Other important pieces of our output are the Multiple R^2 value which is very high at .991 and our p-values which are significant because they are very small. The other cool thing we can look at is that our F-stat and our t-stat have the same exact p-value for height. Also included in this chunk of code was the correlation between x and y, otherwise known as r.
Next I will run a couple of confidence intervals for our coefficients showing how you can adjust the confidence percentage based on your alpha value.
confint(mod2, level=.95)
## 2.5 % 97.5 %
## (Intercept) -100.342655 -74.690679
## height 3.253112 3.646888
confint(mod2, level=.85)
## 7.5 % 92.5 %
## (Intercept) -96.599714 -78.433620
## height 3.310568 3.589432
Now I will create a confidence and prediction interval for the height of 65.
ndata <- data.frame(height = 65)
predI <- predict(mod2, ndata, interval="predict")
confI <- predict(mod2, ndata, interval="confidence")
confI
## fit lwr upr
## 1 136.7333 135.8827 137.584
predI
## fit lwr upr
## 1 136.7333 133.3307 140.136
Above are the intervals with their centers and their boundaries defined.
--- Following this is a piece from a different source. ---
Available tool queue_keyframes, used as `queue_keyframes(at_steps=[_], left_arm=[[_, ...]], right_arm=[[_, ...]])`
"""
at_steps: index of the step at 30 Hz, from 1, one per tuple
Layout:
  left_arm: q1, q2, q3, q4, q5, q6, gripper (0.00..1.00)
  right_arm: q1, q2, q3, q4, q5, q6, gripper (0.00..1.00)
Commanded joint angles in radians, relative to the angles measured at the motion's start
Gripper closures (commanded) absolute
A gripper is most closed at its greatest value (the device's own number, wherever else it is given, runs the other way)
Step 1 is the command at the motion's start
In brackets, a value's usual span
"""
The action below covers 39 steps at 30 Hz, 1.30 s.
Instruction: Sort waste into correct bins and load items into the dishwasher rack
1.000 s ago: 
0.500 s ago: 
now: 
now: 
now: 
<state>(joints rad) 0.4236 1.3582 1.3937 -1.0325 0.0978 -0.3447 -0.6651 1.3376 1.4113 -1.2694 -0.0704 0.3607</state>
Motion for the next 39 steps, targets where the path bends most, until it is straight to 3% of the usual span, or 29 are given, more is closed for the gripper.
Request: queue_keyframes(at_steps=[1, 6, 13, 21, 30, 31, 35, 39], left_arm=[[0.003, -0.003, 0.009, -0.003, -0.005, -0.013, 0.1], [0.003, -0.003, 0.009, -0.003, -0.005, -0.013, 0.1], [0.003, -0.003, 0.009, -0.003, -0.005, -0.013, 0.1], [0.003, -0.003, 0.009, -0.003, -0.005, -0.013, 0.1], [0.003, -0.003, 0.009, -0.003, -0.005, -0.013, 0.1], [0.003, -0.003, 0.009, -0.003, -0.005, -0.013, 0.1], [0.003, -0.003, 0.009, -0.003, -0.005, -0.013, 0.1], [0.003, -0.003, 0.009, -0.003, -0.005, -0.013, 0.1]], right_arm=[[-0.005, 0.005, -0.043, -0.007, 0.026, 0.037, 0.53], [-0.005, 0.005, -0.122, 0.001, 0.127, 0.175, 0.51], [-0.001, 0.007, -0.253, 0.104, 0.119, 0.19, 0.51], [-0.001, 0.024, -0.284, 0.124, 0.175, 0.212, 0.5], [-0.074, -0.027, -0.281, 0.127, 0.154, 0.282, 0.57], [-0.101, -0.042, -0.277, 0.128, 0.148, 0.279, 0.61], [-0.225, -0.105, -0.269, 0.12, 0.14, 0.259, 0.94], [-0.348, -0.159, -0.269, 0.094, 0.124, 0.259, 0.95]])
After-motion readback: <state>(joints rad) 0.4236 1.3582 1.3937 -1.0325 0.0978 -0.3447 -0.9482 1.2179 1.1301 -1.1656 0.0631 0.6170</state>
To check to see which one is wider without doing the math in your head, the next chunk of code is very useful. Note: our prediction interval should be larger than our confidence interval.
confI %*% c(0, -1, 1)
## [,1]
## 1 1.70131
predI %*% c(0, -1, 1)
## [,1]
## 1 6.805242
Finally to check that their centers are equal to each other we can use this last piece of code.
confI[1] == predI[1]
## [1] TRUE
We learned the importance and difference of these intervals today. The big thing that I took away from them that makes them different is that confidence intervals are an interval for all people at \(x_0\) where as prediction intervals are for one person at \(x_0\).